Survival Outcomes for Yttrium-90 Transarterial Radioembolization With and Without Sorafenib for Unresectable Hepatocellular Carcinoma Patients

Affiliations

Survival Outcomes for Yttrium-90 Transarterial Radioembolization With and Without Sorafenib for Unresectable Hepatocellular Carcinoma Patients

Ajalaya Teyateeti et al. J Hepatocell Carcinoma. .

Abstract

Purpose: To assess the overall survival (OS) and progression-free survival (PFS) of unresectable hepatocellular carcinoma (HCC) patients undergoing yttrium-90 glass-microsphere transarterial radioembolization (TARE) with and without concurrent sorafenib.

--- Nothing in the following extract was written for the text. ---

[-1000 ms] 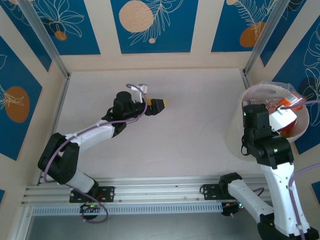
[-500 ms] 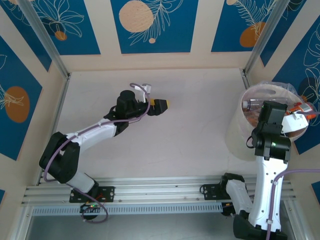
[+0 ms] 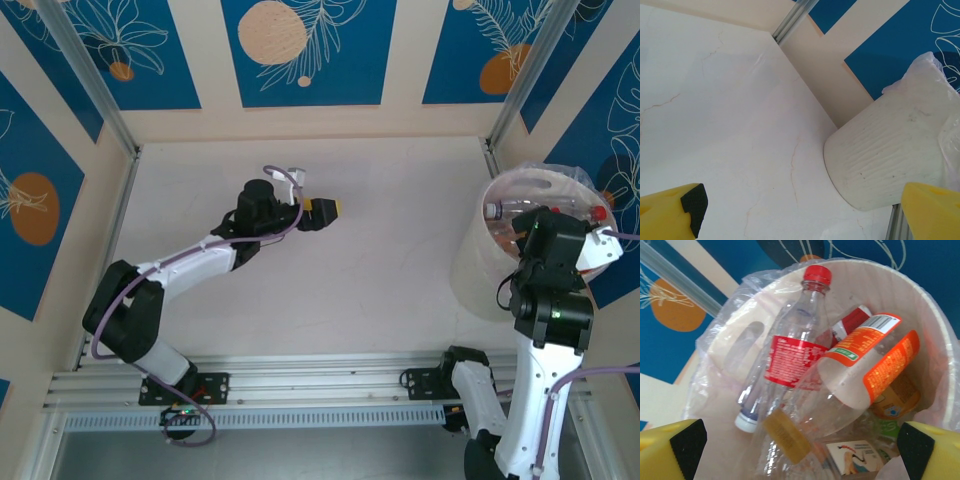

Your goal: Put the plastic bottles in the bin

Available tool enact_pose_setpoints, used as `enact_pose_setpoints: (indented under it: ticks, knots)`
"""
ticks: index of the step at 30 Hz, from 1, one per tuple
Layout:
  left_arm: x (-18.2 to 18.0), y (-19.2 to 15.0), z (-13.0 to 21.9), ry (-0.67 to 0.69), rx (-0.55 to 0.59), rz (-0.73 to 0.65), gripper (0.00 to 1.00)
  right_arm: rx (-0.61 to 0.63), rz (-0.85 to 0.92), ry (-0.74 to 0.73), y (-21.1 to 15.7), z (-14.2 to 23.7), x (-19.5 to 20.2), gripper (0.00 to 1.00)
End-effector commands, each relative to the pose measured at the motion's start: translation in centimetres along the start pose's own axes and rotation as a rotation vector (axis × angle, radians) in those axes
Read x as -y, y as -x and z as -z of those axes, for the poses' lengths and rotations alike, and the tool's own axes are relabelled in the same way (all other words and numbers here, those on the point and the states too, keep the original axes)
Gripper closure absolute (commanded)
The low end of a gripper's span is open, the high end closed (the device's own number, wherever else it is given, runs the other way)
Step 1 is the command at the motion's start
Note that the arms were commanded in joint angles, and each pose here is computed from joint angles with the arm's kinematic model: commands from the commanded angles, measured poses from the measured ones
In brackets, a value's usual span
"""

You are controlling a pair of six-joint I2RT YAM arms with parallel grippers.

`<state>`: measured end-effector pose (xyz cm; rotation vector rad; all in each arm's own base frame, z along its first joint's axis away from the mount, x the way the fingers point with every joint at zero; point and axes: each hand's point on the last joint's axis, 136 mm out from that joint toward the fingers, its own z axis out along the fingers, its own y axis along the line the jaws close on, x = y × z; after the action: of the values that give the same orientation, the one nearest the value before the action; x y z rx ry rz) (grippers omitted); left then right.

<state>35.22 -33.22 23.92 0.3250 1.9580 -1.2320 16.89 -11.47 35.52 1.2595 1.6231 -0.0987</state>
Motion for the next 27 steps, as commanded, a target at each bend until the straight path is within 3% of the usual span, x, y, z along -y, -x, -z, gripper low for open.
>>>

Methods: OS and PFS were analyzed in 55 patients with an intrahepatic tumor (IHT) ≤50% without advanced or aggressive disease features (ADFs), which was referred to presence of infiltrative/ill-defined HCC, macrovascular invasion, or extrahepatic disease treated with only TARE (TARE_alone) and in 74 patients with IHT ≤50% with ADFs or IHT >50% treated with TARE and sorafenib (TARE_sorafenib). Prognostic factors for OS and PFS were identified using univariate and multivariate analyses.

Results: Median OS and PFS of TARE_alone patients were 21.6 (95% CI 6.1-37.1) and 9.1(95% CI 5.2-13.0) months, respectively, and for TARE_sorafenib patients 12.4 (95% CI 9.1-15.6) and 5.1 (95% CI 2.6-7.5) months, respectively. Better OS was associated with serum AFP <400 (HR 0.27, p=0.02) in TARE_alone, and IHT ≤50% (HR 0.39, p=0.004) and AFP <400 (HR 0.5, p=0.027) in TARE_sorafenib. Unilobar involvement (HR 0.43, p=0.029) and AFP <400 ng/mL (HR 0.52, p=0.015) correlated with better PFS in TARE_alone and TARE_sorafenib, respectively. Adverse events (AEs) were more frequent in TARE_sorafenib than TARE_alone (92.4 vs 80.3%), but only 9.3% were grade 3 or higher AEs.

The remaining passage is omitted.